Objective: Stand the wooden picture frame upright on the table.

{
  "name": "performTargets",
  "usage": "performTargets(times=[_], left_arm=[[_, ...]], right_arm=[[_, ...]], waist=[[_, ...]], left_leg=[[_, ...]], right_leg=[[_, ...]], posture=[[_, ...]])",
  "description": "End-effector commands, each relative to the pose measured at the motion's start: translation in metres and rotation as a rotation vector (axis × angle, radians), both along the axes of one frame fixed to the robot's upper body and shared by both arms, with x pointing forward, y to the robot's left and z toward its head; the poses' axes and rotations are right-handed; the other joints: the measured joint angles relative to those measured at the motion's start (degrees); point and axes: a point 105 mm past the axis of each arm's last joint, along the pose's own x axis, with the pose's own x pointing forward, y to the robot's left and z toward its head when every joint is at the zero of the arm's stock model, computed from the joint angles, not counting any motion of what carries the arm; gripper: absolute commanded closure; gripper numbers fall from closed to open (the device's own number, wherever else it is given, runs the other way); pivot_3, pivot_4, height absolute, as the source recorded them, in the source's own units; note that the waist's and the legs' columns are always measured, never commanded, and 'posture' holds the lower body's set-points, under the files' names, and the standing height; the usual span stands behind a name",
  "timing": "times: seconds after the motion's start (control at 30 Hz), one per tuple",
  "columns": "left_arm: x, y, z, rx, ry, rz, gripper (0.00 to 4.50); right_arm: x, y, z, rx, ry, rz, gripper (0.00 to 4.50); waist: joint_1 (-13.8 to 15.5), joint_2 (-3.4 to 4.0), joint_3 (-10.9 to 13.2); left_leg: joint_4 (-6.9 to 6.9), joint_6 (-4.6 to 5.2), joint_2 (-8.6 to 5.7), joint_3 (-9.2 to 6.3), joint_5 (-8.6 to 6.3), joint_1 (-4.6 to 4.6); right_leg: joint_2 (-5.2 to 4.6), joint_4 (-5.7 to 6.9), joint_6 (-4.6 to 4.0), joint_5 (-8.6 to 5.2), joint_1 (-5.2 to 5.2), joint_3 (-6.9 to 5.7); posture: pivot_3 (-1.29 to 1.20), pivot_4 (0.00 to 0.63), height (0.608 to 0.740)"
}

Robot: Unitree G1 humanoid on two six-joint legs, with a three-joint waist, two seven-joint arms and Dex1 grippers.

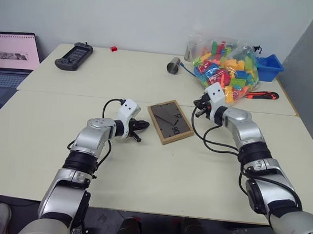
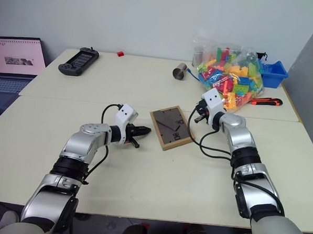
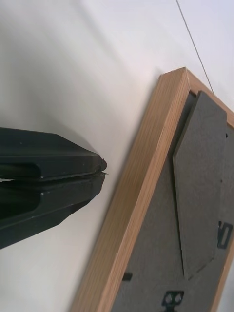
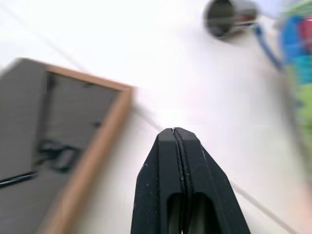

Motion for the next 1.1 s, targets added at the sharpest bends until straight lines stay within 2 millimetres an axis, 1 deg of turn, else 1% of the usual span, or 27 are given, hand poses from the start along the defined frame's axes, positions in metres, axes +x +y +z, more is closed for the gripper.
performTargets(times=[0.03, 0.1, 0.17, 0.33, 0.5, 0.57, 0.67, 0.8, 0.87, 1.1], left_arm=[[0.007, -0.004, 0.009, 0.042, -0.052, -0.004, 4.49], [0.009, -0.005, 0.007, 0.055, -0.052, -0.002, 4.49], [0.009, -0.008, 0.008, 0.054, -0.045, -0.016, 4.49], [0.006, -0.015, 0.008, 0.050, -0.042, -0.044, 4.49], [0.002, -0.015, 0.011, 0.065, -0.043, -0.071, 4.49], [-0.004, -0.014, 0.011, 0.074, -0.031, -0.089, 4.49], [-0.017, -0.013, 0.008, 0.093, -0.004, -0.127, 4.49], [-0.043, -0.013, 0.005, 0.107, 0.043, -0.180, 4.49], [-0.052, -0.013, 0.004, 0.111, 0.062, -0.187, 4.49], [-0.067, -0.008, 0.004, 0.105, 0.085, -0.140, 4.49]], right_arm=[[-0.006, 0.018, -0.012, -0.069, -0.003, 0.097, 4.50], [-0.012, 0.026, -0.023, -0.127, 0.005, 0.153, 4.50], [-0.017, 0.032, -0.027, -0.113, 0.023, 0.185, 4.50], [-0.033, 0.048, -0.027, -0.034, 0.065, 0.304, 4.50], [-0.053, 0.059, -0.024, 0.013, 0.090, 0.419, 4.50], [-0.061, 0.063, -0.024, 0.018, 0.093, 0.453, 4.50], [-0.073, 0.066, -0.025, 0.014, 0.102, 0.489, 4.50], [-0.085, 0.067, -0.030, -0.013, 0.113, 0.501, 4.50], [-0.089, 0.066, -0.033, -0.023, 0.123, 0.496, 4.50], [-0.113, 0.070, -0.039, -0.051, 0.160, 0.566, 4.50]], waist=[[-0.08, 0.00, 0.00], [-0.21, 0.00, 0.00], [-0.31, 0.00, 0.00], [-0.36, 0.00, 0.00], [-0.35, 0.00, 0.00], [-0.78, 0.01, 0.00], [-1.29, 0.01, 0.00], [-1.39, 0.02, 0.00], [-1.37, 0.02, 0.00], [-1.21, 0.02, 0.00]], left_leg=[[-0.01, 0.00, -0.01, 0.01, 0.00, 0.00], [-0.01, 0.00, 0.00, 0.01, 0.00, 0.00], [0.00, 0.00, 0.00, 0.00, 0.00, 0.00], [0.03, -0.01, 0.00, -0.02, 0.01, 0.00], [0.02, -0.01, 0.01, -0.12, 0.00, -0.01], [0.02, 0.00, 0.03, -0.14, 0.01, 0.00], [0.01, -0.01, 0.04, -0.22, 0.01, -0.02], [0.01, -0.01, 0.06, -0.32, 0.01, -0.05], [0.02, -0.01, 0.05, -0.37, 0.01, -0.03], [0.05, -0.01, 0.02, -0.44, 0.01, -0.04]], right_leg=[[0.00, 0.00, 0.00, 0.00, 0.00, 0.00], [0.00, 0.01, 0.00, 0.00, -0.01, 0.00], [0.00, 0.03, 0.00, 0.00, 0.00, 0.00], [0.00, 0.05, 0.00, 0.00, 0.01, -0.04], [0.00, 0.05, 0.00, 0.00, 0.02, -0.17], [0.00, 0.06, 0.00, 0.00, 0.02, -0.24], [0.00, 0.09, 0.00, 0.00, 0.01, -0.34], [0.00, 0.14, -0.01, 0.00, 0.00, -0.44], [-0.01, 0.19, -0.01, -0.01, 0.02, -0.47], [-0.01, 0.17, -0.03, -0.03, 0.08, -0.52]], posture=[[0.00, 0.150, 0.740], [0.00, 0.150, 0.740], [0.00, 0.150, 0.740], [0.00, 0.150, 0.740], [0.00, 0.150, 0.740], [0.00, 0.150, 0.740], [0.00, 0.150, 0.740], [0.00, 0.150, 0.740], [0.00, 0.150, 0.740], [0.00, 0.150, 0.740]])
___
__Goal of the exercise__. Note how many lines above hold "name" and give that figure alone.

__Answer below__. 2